→ DIRECTIONS FOR THIS TASK
The response should consist of the listing, repeated word for word.
--- DATA SEGMENT Enclosed Below ---
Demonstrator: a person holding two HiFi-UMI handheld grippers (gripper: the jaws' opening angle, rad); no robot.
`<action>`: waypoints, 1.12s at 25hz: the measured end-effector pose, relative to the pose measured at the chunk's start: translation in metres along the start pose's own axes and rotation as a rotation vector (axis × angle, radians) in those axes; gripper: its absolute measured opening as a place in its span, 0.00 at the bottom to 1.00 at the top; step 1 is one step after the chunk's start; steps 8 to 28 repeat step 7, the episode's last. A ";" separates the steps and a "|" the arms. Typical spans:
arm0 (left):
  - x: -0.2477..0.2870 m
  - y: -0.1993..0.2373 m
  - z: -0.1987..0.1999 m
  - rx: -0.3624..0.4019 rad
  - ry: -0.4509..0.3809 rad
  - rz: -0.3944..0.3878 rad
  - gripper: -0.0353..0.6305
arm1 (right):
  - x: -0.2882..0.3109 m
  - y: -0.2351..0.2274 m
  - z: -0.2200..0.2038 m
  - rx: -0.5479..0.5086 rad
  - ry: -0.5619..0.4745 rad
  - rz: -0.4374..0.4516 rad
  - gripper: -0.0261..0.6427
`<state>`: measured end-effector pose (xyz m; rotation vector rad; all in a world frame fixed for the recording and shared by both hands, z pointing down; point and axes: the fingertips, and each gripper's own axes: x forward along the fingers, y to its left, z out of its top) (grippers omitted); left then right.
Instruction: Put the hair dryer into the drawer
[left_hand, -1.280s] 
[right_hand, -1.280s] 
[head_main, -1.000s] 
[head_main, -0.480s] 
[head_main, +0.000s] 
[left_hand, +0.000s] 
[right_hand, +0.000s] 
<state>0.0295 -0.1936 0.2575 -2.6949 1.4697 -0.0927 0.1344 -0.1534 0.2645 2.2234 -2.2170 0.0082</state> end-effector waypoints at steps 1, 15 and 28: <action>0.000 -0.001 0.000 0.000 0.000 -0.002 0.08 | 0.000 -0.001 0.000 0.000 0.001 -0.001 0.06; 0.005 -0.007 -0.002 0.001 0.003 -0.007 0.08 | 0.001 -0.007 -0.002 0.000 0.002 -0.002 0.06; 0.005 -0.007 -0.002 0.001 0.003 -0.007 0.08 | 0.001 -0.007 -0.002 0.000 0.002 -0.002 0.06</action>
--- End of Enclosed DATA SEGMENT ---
→ ANSWER TO THIS PROBLEM
Demonstrator: a person holding two HiFi-UMI handheld grippers (gripper: the jaws' opening angle, rad); no robot.
`<action>`: waypoints, 1.12s at 25hz: the measured end-effector pose, relative to the pose measured at the chunk's start: translation in metres along the start pose's own axes and rotation as a rotation vector (axis × angle, radians) in those axes; gripper: its absolute measured opening as a place in its span, 0.00 at the bottom to 1.00 at the top; step 1 is one step after the chunk's start; steps 8 to 28 repeat step 7, the episode's last. A ";" separates the steps and a "|" the arms. Typical spans:
arm0 (left):
  - x: -0.2477..0.2870 m
  - y: -0.1993..0.2373 m
  - z: -0.1987..0.1999 m
  - rx: -0.3624..0.4019 rad
  - ry: -0.4509..0.3809 rad
  - rz: -0.3944..0.3878 rad
  - gripper: -0.0353..0.6305
arm1 (right):
  - x: -0.2882..0.3109 m
  - y: -0.2351..0.2274 m
  - z: -0.2200..0.2038 m
  - rx: -0.5479..0.5086 rad
  - ry: -0.5619..0.4745 rad
  - rz: -0.4374..0.4516 rad
  - gripper: -0.0261..0.6427
`<state>`: measured end-effector pose (xyz m; rotation vector rad; all in a world frame fixed for the recording and shared by both hands, z pointing down; point and axes: the fingertips, and each gripper's own axes: x forward along the fingers, y to its left, z out of its top) (grippers omitted); left then right.
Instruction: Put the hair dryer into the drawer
[left_hand, -1.280s] 
[right_hand, -1.280s] 
[head_main, -1.000s] 
[head_main, -0.480s] 
[head_main, +0.000s] 
[left_hand, +0.000s] 
[right_hand, +0.000s] 
<state>0.0295 -0.1936 0.2575 -2.6949 1.4697 -0.0927 0.1344 -0.1534 0.2645 2.2234 -2.2170 0.0082</state> end-effector waypoints at steps 1, 15 and 28: <action>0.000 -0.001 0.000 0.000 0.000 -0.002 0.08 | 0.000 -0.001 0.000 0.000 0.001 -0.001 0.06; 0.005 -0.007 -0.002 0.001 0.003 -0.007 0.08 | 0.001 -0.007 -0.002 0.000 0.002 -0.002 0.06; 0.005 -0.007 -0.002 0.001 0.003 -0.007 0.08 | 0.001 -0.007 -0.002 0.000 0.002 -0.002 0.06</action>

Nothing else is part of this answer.